Destinata a diventare una delle icone indiscusse della musica Soul, R&B e Gospel, Aretha Franklin ha da sempre nutrito una profonda passione per il canto, cosa che la condusse tra gli anni ’60 e gli anni ’80 a diventare la vera ed unica Queen of Soul (La Regina del Soul) di tutti i tempi.
Un talento che l’ha resa unica nel panorama mondiale tanto da farle vincere addirittura 21 Grammy Awards di cui 8 consecutivamente, tanto da definire per quel decennio il premio come “Aretha Award”.
Una personalità ed un carisma che fin dalla giovane età furono insite nella natura della cantante che, grazie all’aiuto del padre, iniziò ad incidere i suoi primi dischi all’età di 14 anni.

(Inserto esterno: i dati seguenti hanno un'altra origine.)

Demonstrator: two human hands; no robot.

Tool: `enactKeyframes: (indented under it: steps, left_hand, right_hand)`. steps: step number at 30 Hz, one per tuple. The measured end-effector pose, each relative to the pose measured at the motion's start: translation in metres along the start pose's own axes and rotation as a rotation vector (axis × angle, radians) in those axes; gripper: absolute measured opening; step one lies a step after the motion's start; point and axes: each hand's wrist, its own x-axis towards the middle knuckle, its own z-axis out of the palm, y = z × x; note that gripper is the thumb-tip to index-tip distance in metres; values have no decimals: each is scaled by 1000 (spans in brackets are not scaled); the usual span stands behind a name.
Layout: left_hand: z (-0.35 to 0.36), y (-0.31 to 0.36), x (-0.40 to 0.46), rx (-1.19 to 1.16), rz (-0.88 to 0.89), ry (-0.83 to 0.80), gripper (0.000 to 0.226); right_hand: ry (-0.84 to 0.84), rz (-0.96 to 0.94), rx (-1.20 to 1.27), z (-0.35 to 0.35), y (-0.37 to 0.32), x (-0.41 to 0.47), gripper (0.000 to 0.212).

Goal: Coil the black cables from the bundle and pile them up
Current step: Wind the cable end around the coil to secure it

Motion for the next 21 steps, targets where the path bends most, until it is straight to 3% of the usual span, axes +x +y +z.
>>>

Se dobbiamo però analizzare la lunga linea cronologica della carriera di questa fenomenale artista ci sono alcuni momenti significativi capaci di definire al meglio quella che poi diventerà una delle icone musicali di maggior successo.
Il 1967 è l’anno della prima vera svolta, ovvero il passaggio dalla Columbia Records alla Atlantic Records, cosa che segnò indelebilmente la sua carriera, grazie anche alla fiducia datagli dai produttori Jerry Wexler e Arif Mardin che la vollero vedere incidere suonando anche il pianoforte.
Gli anni ’60 furono un decennio musicalmente florido per la cantante natia di Memphis, oltre alla celebre Respect, che è diventata la sua canzone simbolo, tra i singoli di successo. Di quegli anni si ricordano Chain of Fools, (You Make Me Feel Like) A Natural Woman, Think e Baby I Love You.
Gli anni ’70 furono un periodo non facile; la emergente disco music stava prendendo il sopravvento e anche se Aretha Franklin col suo timbro e la sua potenza vocale risultava grandiosa, il successo di critica e di pubblico scivolavano lentamente.
La rinascita però era alle porte e negli anni ’80 risalì in classifica grazie a numerose collaborazioni con artisti del calibro di George Michael (I Knew You Were Waiting (For Me)) o George Benson (Love All the Hurt Away) e ancora con Sisters Are Doing for Themselves in duetto con gli Eurythmics.
Quella che entrò maggiormente nella storia di questo periodo fu la sua partecipazione al film The Blues Brothers nei panni della moglie de Matt “guitar” Murphy e l’esecuzione del suo successo Think.
Ma dove possiamo ritrovare la potenza di questa donna? Perché oggi possiamo felicemente definirla icona?
Partendo dalla situazione socio-politica degli anni ’60 e la costante lotta all’apartheid, Aretha Franklin diventa simbolo di questa lotta, anche grazie al rifacimento della canzone di Otis Redding Respect, a cui viene allargato il significato alle minoranze afro-americane e a tutti gli statunitensi.
Una donna “eroina” musicale capace di stravolgere il concetto di canto con la sua voce potente e la sua impareggiabile estensione vocale, cosa che la portò ad avere la possibilità di modularla raggiungendo sia note basse che acuti inarrivabili.
Aretha Franklin era una accanita fumatrice e questo provocò un’alterazione delle sue tonalità vocali negli anni ’80 che da una parte le permisero di avere un tono più grave e dall’altro le impedirono di raggiungere quella tanto amata estensione vocale che era il suo marchio di fabbrica negli anni ’60.
Quello che ancora oggi stupisce è quanto la fama di questa artista sia ancora oggi incommensurabile e quanto celebri cantanti e artisti l’abbiano presa a modello, come esempio di vita e di musica; basti pensare a Anastacia, Alicia Keys, Beyoncé, Mary J. Blige, Usher, Giorgia ed Elisa che hanno tratto ispirazione dalla Regina del Soul.
Un’icona che mancherà tanto al mondo della Musica ma che, come se il suo destino fosse stato scritto, certamente verrà ricordata e onorata sempre per l’apporto che ha saputo dare al mondo intero.
Una Donna con la D maiuscola che è stata in grado di catalizzare su di sé il sentire di quegli anni ’60 trasformandoli in arte e, grazie alla sua voce è entrata con pieno diritto a far parte della vita musicale dell’intera popolazione mondiale.